As the third most visited town in the UK, Glasgow has a wide range of accommodation from cheaper B & Bs and apartments (Argyll Guest House, Embassy Apartments) to aparthotels and guesthouses (Sandyford Lodge, Native Glasgow) to hotels (Apex City of Glasgow, Cathedral House Hotel). International hotel chains such as the Park Inn by Radisson, the Crowne Plaza, the Holiday Inn and Motel One are also represented here.
The original beginnings of the settlement are connected with fishermen, on the site of today's Glasgow was in the past a fishing village. The city itself is associated with the arrival of St. Kentigem (Mungo), who built a church here on the site of today's cathedral in the 6th century. The cathedral was built in the thirteenth century and features original Scottish décor. Another important historical milestone was the year 1451, when a university was founded here. The city's greatest prosperity came in the 17th century, when overseas trade began to flourish and Glasgow came to the fore as the center of the sugar and tobacco trade. Later, the trade in textiles, dyes and fabrics expanded. From the beginning of the 19th century, heavy industry prevailed in the city, coal and iron mining developed, but also ship and train construction, and a large wave of immigrants came to the city, especially from Italy, but also from Ireland and Eastern Europe. In both world wars, the city experienced a significant decline, from which it managed to recover at an admirable rate. In the second half of the 20th century, the face of the city began to change thanks to the local native Charles Mackintosh, who had, for example, a cultural and conference center or a local airport built. Today's Glasgow is a place of many cultures and religions, with many modern buildings being built in the city and a large number of cultural events taking place. On the site of the original dirty port, modern buildings are growing and the city is flourishing culturally. Rich history, developed industry and advanced finance make Glasgow the second most important city after London in many sectors.
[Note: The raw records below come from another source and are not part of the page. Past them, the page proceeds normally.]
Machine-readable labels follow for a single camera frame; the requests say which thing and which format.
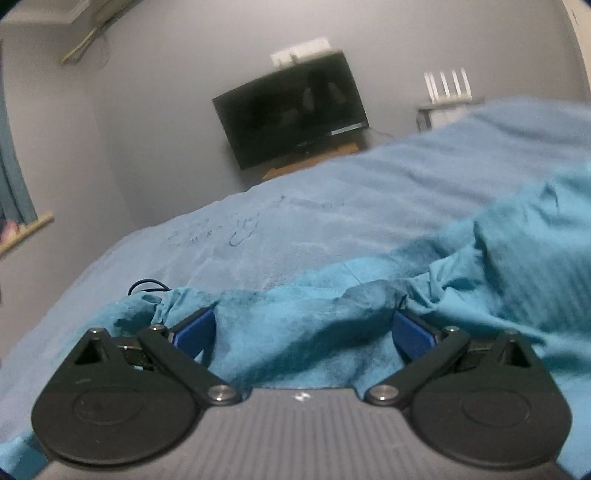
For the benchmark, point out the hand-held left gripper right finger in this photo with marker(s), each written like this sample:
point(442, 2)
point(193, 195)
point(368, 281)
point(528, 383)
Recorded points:
point(408, 334)

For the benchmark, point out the light blue bed blanket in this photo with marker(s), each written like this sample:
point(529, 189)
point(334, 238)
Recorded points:
point(346, 194)

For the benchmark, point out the wooden window sill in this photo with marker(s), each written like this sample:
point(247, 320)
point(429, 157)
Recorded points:
point(27, 233)

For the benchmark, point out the white wall outlet plate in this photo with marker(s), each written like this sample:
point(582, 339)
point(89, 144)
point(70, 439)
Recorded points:
point(300, 50)

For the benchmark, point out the wooden television stand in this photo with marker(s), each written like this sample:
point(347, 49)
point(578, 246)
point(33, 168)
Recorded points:
point(304, 161)

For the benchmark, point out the white router with antennas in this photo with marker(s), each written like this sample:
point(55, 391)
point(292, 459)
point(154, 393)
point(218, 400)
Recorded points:
point(450, 87)

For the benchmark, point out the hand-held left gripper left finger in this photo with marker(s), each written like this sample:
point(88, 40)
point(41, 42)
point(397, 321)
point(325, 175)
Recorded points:
point(196, 331)

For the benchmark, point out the teal window curtain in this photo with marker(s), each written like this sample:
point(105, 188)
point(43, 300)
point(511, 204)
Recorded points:
point(14, 175)

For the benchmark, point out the black flat television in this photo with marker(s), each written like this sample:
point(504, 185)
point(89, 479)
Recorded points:
point(291, 110)

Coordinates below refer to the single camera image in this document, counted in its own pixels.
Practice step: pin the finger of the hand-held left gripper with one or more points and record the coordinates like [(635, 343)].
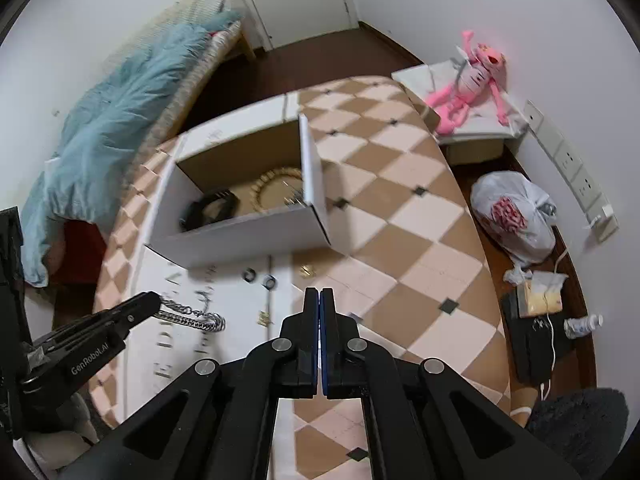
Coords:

Monuments and interesting places
Glasgow is the UK's third most visited city, after London and Edinburgh, and is often a starting point for tourists heading for all of Scotland. The great advantage is the top infrastructure. We recommend starting the city tour at the Cathedral of St. Munga, which is considered one of the biggest attractions of the city. It is steps from George Square. Here you will find the City Chambers building, where you can admire, among other things, statues of famous Scots. Of course, you must also follow in the footsteps of Charles Mackinton, the leading figure of Art Nouveau in Scotland. So a visit to Willow Tearooms, where Mackintosh designed everything, is an absolute must. You can also visit his house, which he also designed, along with his wife or the local art school or Scotland Street School Museum. You can get a nice view of the city from the lighthouse at the top of the former Herald publishing house. Finally, we will mention the Clyde Auditorium on the banks of the River Clyde, very similar to the Australian Opera.
Transport to Glasgow
Transportation to the city is possible both by air, there are two international airports,as well as by rail, road, or by sea.